Кандис подошла к окну, задумчиво поглядела в него:
— Когда полиция приехала, свет в комнате был выключен. Вряд ли это мог сделать одурманенный Камилль. Да и зачем? Они с Эжени привыкли выставлять свои ссоры напоказ. А вот вы — вы аккуратная хозяйка, привыкшая экономить на всём, ведь ваш мальчик учится в Сорбонне, это ужасно дорого. Конечно, вы щёлкнули выключателем и в комнате, и в прихожей. Просто по привычке.
За спиной Кандис раздался еле слышный скрежет — как будто нож вынимают из деревянной подставки.
— Ах ты, толстая, скверная коровища! — прошипела мадам Пишон и набросилась на Кандис.
***
Антуан Дюма был вне себя от ярости. Подумать только, Кандис невозможно оставить одну ни на секунду! Допрос свидетеля — что может быть безопасней?
Когда они с да Сильвой примчались на крики и вышибли дверь, то еле-еле оторвали взбешённую мадам Пишон от Кандис. Розовому свитеру изрядно досталось — ножи в доме убийцы оказались очень острыми.
Но Кандис волновало не это.
— Она назвала меня толстой! — громко жаловалась мадам майор. — Меня! Толстой! А я похудела уже на три килограмма! Даже на три с половиной!
— Тебе, чтобы перестать быть жирной свиньёй, надо сбросить ещё два десятка! — брыкаясь и брызгая слюной, вопила мадам Пишон.
— Неправда! Антуан, скажи, я толстая?
Антуан захлопнул рот и молча вышел вслед за жандармами, выволакивающими обезумевшую мадам Пишон. Ещё чуть-чуть — и он не удержался бы. Высказал бы всё, что думает о манере Кандис вести следствие, находить убийцу, обедать у этой самой убийцы, сообщать убийце о своих выводах, не заручившись огневой поддержкой...
Кристель да Сильва догнала его, тронула за рукав:
— Остатки еды из дома Буллё велено отнести на экспертизу. И допросить месье Ассеуи — мадам Пишон наверняка заходила к ним в дом прошлым вечером. Слушай, как думаешь, она с самого начала знала?
Антуан скрипнул зубами.
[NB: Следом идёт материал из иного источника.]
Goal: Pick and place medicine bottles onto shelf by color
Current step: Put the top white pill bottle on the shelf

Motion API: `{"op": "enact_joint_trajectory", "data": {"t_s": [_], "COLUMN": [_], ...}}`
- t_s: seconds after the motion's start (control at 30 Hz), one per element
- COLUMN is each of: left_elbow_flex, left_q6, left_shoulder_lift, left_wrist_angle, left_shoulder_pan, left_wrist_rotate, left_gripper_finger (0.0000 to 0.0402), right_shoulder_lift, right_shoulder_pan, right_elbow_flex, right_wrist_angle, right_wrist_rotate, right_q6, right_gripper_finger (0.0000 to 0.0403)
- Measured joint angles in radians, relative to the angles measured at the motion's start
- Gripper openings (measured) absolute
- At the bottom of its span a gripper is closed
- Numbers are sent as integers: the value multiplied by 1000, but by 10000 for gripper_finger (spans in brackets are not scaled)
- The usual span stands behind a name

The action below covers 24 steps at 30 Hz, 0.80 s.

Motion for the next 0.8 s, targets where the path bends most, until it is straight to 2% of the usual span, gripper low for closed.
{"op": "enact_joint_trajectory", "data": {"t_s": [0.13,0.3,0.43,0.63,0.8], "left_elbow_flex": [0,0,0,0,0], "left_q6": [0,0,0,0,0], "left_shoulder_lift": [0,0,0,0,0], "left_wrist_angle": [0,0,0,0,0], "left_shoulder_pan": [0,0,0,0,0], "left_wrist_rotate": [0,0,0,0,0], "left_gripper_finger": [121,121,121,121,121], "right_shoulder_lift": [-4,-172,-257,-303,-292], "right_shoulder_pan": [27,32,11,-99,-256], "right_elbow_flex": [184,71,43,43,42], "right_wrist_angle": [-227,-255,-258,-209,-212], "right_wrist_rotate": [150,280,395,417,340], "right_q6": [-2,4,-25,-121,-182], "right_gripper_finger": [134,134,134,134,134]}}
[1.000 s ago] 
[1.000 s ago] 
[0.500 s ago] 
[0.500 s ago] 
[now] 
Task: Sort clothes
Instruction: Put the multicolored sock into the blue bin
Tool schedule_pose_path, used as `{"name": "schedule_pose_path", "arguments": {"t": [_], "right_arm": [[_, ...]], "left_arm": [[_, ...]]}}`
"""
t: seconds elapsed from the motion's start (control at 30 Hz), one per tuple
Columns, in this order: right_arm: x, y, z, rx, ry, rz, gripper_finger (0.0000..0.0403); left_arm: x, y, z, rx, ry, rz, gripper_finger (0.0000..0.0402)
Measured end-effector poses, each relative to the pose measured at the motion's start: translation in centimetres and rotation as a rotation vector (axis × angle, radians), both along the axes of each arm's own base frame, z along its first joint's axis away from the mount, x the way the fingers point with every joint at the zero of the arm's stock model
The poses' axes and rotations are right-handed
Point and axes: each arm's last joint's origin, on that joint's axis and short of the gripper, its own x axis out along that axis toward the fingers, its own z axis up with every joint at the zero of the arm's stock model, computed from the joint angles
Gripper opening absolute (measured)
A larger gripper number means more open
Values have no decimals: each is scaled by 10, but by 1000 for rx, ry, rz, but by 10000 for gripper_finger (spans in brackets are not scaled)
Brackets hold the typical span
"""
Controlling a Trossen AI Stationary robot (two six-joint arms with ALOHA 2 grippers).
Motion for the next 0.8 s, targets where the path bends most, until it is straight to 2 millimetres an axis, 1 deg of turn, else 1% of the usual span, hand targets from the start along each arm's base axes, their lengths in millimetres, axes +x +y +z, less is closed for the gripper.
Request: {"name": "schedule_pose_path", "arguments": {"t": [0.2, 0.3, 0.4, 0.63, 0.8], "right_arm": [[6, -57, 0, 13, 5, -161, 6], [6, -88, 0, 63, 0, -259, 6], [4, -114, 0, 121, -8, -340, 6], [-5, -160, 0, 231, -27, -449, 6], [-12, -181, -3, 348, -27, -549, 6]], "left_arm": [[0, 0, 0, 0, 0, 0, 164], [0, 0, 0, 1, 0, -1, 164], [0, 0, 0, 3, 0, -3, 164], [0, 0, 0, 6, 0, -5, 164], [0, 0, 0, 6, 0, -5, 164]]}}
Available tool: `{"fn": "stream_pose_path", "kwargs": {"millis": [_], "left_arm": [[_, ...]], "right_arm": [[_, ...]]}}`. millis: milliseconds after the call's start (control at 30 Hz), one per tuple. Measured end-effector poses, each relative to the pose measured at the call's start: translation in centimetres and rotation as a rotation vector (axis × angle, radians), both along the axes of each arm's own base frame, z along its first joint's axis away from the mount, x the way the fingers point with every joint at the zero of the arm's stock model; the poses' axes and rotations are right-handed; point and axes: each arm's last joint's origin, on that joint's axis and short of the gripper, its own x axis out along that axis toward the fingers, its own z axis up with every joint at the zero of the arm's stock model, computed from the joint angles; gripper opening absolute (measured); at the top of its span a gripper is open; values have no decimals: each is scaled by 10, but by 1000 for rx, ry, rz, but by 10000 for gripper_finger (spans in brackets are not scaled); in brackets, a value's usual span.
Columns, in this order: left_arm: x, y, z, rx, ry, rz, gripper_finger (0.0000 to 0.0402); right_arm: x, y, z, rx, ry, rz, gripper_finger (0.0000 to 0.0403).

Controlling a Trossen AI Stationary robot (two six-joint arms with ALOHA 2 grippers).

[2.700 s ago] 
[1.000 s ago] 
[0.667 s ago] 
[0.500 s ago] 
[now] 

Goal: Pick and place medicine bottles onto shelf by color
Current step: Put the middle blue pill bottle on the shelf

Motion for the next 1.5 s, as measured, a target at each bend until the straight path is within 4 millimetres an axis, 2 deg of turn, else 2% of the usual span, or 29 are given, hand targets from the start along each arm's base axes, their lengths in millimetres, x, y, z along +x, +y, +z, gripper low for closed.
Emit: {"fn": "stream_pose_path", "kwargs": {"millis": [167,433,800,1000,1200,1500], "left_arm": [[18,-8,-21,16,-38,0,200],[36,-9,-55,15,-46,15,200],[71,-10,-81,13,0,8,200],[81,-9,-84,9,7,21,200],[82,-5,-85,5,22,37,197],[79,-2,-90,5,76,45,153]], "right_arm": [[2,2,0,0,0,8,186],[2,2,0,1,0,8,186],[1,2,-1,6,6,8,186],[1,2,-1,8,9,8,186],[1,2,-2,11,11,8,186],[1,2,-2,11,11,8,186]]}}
Вдохнул и выдохнул несколько раз, пытаясь прийти в себя. Покосился на Кандис Ренуар, громко доказывающую капралу Меджауи, двум жандармам и половине двора, что она не толстая, ну вот совсем не толстая, ни капельки! Ну, может, самую капелюшечку... Но это ведь не в счёт, правда?
И капитану Антуану Дюма показалось, что винтовка — стальная, холодная, равнодушная — вновь скрывается за нарисованной розовой тучкой. Тучкой из сахарной ваты, в упаковке, на которой резвятся единороги и бабочки...
Скрывается.
До следующего раза.
А на прикладе подмигивает очередной свеженарисованный зайчик, крепко сжимающий в лапах морковку, похожую на стилет.